#Kelondro
Kelondro is a database system, used in YaCy, which stores the data in
bunches of files.
It is used for RWI index, Citation Index, Queues, Bookmarks etc storage on a
local host.
All the log entries associated with it’s operation are marked KELONDRO in
the log.
System is made for rotational disks, trying to minimize costly IO. Data are
dumped in small files first, and merged into larger files afterwards, on
the background or during start-up (IO and memory heavy operation).

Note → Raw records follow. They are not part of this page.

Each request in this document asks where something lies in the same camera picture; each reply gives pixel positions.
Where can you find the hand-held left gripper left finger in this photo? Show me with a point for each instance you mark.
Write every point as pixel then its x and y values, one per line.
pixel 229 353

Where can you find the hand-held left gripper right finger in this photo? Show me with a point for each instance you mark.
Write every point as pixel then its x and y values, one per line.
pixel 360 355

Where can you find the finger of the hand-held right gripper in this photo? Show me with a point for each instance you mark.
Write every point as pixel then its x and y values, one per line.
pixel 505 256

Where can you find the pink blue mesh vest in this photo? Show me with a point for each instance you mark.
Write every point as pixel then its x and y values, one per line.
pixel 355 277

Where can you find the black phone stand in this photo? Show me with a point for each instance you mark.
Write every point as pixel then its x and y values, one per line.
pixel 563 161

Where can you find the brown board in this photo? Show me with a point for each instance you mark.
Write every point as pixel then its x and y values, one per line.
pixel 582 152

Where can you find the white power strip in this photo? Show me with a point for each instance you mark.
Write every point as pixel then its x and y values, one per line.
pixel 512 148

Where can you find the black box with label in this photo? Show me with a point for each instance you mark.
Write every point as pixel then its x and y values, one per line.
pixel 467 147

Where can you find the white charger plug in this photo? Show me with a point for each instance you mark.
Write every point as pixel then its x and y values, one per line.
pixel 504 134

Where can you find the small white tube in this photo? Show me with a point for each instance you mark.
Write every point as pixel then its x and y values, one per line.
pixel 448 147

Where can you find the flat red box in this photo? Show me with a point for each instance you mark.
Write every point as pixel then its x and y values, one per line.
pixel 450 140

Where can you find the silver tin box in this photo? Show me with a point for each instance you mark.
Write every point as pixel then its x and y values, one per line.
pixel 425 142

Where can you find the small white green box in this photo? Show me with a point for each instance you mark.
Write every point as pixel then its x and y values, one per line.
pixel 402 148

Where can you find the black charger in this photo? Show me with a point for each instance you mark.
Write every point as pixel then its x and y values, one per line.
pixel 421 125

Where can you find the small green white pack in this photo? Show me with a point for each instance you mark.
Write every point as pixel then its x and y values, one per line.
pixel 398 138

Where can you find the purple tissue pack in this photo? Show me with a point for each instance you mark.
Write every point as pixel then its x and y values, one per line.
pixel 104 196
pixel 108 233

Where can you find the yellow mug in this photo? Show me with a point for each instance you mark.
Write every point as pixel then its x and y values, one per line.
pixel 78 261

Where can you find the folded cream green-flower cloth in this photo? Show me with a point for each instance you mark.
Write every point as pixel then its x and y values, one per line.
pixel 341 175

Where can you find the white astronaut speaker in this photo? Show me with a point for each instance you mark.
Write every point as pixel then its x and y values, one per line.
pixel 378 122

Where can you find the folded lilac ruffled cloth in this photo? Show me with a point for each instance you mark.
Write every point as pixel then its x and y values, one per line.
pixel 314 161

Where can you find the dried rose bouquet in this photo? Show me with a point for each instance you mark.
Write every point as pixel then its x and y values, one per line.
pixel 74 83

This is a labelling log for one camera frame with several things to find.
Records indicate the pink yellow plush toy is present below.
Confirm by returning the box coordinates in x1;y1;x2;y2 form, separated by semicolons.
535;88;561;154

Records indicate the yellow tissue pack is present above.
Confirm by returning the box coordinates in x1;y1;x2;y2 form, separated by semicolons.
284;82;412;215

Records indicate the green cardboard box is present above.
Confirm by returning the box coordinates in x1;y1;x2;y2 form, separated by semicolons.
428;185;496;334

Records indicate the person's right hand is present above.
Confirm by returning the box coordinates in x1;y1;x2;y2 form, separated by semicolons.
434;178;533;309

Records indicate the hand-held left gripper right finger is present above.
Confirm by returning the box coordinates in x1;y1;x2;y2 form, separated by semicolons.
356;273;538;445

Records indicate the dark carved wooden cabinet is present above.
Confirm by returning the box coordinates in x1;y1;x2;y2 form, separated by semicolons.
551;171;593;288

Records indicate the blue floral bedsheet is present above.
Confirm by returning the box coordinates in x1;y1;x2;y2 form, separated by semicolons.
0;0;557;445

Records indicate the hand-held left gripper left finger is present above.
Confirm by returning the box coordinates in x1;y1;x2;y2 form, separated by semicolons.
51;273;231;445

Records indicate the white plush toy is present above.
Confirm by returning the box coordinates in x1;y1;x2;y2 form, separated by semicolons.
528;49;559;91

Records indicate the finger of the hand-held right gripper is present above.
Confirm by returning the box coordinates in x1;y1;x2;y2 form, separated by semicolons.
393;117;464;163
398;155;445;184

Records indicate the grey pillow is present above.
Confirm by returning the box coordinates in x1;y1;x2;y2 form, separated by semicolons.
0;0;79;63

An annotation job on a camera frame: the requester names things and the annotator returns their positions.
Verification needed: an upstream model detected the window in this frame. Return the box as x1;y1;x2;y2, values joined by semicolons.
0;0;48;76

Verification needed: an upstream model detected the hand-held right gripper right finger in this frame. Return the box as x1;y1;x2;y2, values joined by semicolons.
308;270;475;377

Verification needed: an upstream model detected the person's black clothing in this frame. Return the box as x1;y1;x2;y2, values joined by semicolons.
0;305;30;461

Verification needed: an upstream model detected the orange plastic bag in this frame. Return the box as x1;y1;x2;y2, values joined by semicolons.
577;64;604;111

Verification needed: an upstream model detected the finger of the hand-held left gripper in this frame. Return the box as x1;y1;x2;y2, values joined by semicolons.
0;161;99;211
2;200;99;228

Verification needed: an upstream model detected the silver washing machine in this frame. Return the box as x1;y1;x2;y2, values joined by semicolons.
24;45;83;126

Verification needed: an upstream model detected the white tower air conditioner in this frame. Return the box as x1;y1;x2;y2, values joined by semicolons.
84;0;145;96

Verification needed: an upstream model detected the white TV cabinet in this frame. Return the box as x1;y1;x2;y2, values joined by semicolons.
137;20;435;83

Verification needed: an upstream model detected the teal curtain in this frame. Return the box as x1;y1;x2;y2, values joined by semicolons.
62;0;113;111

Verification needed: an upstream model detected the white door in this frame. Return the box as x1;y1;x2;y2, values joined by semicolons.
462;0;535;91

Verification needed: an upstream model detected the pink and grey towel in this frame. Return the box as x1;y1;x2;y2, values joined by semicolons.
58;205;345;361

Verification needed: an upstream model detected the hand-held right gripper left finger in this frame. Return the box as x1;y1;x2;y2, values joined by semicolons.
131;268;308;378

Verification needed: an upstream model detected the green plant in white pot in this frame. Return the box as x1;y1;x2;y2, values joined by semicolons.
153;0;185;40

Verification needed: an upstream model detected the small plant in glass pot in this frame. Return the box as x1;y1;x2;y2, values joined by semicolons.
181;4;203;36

Files are named based on timestamp of creation, e. g.:
DATA/INDEX/freeworld/SEGMENTS/default/citation.index.20250309095834126.blob
.
When YaCy stops, .gap and .idx files are dumped (from memory?) and written
to files. (??)
If a system had crashed or switched-off abruptly, indexes/gaps has to be
regenerated upon startup, which may be time and IO consuming, depending on
the size of files. In the case of large datasets, that may take even several
hours.
Files are created for example, as you index, in case of RWIs. They’re
dumped time to time (when crawl pauses or cache is filled) and a new file is
created. Smaller files are merged in the background into larger, more
massive merging is done upon startup/restart.
segments, blobs, heaps?
blobs
/*
* This class implements a BLOB using a set of Heap objects
* In addition to a Heap this BLOB can delete large amounts of data using a given time limit.
* This is realized by creating separate BLOB files. New Files are created when either
* - a given time limit is reached
* - a given space limit is reached
* To organize such an array of BLOB files, the following file name structure is used:
* <BLOB-Name>/<YYYYMMDDhhmm>.blob
* That means all BLOB files are inside a directory that has the name of the BLOBArray.
* To delete content that is out-dated, one special method is implemented that deletes content by a given
* time-out. Deletions are not made automatically, they must be triggered using this method.
upon shrink, 4 stages:
best match?
smalest blobs are merged
up to maximum size (4GB?)
blobs older than 1 months are rewritten (why? it costs io!)